I would like each line of the data that holds the word "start" copied out.

((

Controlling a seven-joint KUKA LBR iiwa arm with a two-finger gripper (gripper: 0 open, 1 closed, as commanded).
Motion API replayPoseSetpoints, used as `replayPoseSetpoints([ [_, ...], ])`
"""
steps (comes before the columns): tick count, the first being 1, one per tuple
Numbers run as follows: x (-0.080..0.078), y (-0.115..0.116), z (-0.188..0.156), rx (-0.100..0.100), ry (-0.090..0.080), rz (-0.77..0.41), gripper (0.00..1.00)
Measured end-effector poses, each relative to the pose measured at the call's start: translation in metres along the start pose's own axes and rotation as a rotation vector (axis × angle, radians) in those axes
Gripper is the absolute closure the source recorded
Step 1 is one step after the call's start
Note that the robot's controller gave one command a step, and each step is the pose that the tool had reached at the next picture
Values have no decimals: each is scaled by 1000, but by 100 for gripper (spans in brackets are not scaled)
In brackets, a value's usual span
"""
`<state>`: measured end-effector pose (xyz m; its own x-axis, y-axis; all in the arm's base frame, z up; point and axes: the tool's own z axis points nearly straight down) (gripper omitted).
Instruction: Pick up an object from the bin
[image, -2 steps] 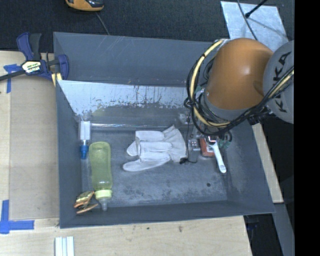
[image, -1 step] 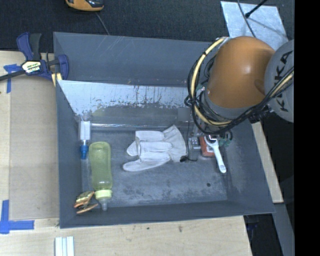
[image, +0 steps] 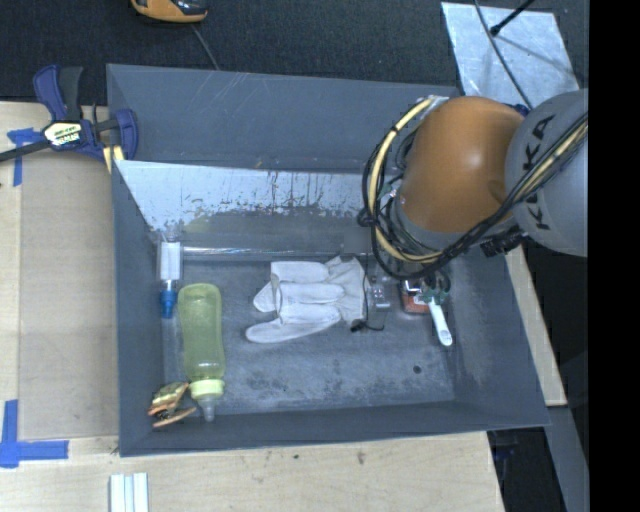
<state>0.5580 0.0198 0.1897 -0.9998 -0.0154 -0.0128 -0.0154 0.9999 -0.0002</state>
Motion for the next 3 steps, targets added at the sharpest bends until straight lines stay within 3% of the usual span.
replayPoseSetpoints([
  [1, 4, 3, 63, 0, 6, -94, 0],
  [2, 3, 4, 77, 0, 10, -120, 0],
  [3, 14, 0, 83, -1, 18, -156, 0],
])
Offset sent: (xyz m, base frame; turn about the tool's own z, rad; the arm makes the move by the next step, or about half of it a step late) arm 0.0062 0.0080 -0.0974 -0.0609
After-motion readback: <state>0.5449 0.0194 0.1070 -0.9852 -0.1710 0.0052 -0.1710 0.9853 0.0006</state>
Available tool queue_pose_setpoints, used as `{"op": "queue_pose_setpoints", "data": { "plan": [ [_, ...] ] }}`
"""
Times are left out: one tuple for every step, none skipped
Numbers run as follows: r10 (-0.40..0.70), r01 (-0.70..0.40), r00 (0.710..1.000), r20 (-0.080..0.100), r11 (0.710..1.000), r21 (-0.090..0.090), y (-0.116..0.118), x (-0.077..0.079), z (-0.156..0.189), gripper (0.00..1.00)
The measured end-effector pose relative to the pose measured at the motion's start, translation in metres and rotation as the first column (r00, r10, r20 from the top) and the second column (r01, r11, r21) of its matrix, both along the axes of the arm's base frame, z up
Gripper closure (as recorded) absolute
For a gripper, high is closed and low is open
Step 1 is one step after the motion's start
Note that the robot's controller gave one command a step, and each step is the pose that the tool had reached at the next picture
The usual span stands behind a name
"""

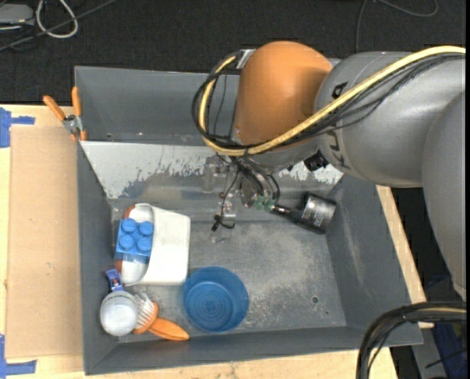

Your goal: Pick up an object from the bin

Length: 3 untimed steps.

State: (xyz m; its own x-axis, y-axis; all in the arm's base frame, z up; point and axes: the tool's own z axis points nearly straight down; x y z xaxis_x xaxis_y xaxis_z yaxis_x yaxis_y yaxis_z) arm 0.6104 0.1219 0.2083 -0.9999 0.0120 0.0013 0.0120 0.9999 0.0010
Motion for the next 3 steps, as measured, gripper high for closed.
{"op": "queue_pose_setpoints", "data": {
  "plan": [
    [0.134, -0.134, 0.991, 0.003, 0.991, 0.000, -0.008, -0.016, -0.009, 0.00],
    [0.183, -0.183, 0.983, 0.000, 0.983, 0.000, -0.012, -0.014, -0.030, 0.00],
    [-0.025, 0.025, 1.000, -0.001, 1.000, -0.001, -0.028, -0.024, -0.048, 0.00]
  ]
}}
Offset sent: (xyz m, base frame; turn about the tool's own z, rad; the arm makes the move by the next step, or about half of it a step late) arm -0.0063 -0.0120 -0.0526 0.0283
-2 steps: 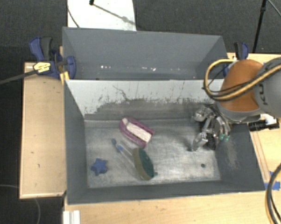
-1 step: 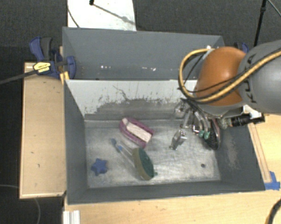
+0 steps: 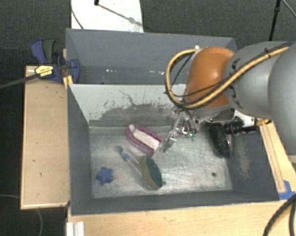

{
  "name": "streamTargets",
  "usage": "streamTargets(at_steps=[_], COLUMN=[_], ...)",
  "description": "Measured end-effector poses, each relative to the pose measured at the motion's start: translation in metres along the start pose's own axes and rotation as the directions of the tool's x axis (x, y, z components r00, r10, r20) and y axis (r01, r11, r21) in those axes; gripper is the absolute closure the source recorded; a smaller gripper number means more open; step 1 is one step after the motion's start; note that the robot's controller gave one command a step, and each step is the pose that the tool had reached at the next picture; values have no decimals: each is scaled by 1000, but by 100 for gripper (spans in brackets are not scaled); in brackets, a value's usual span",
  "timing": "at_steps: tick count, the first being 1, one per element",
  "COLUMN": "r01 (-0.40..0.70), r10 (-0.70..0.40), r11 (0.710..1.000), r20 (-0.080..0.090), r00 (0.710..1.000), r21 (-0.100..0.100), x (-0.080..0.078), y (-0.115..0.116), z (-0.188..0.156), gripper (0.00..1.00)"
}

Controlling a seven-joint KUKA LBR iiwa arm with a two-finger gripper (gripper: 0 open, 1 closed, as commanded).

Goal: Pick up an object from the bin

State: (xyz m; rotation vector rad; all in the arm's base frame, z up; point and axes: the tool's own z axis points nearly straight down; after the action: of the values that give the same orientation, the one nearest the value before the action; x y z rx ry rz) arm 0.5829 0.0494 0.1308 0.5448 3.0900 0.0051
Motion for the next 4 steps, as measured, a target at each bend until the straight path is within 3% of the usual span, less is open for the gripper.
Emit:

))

> [Task answer]:
Measured end-effector poses, each relative to the pose measured at the call's start: translation in metres along the start pose's own axes and rotation as a rotation vector (axis × angle, radians) in those axes
Step 1 is one step after the call's start
The measured end-effector pose relative to the pose measured at the motion's start, translation in metres and rotation as the first column (r00, r10, r20 from the top) and the second column (r01, r11, r21) of its matrix, both along the axes of the arm's base frame, z up
Step 1 is one step after the motion's start
  "description": "Measured end-effector poses, each relative to the pose measured at the motion's start: translation in metres along the start pose's own axes and rotation as the directions of the tool's x axis (x, y, z components r00, r10, r20) and y axis (r01, r11, r21) in those axes; gripper is the absolute closure the source recorded; a smaller gripper number means more open; step 1 is one step after the motion's start; note that the robot's controller gave one command a step, and each step is the pose that the tool had reached at the next picture; values have no decimals: each is scaled by 1000, but by 100 for gripper (spans in brackets are not scaled); in brackets, a value's usual span",

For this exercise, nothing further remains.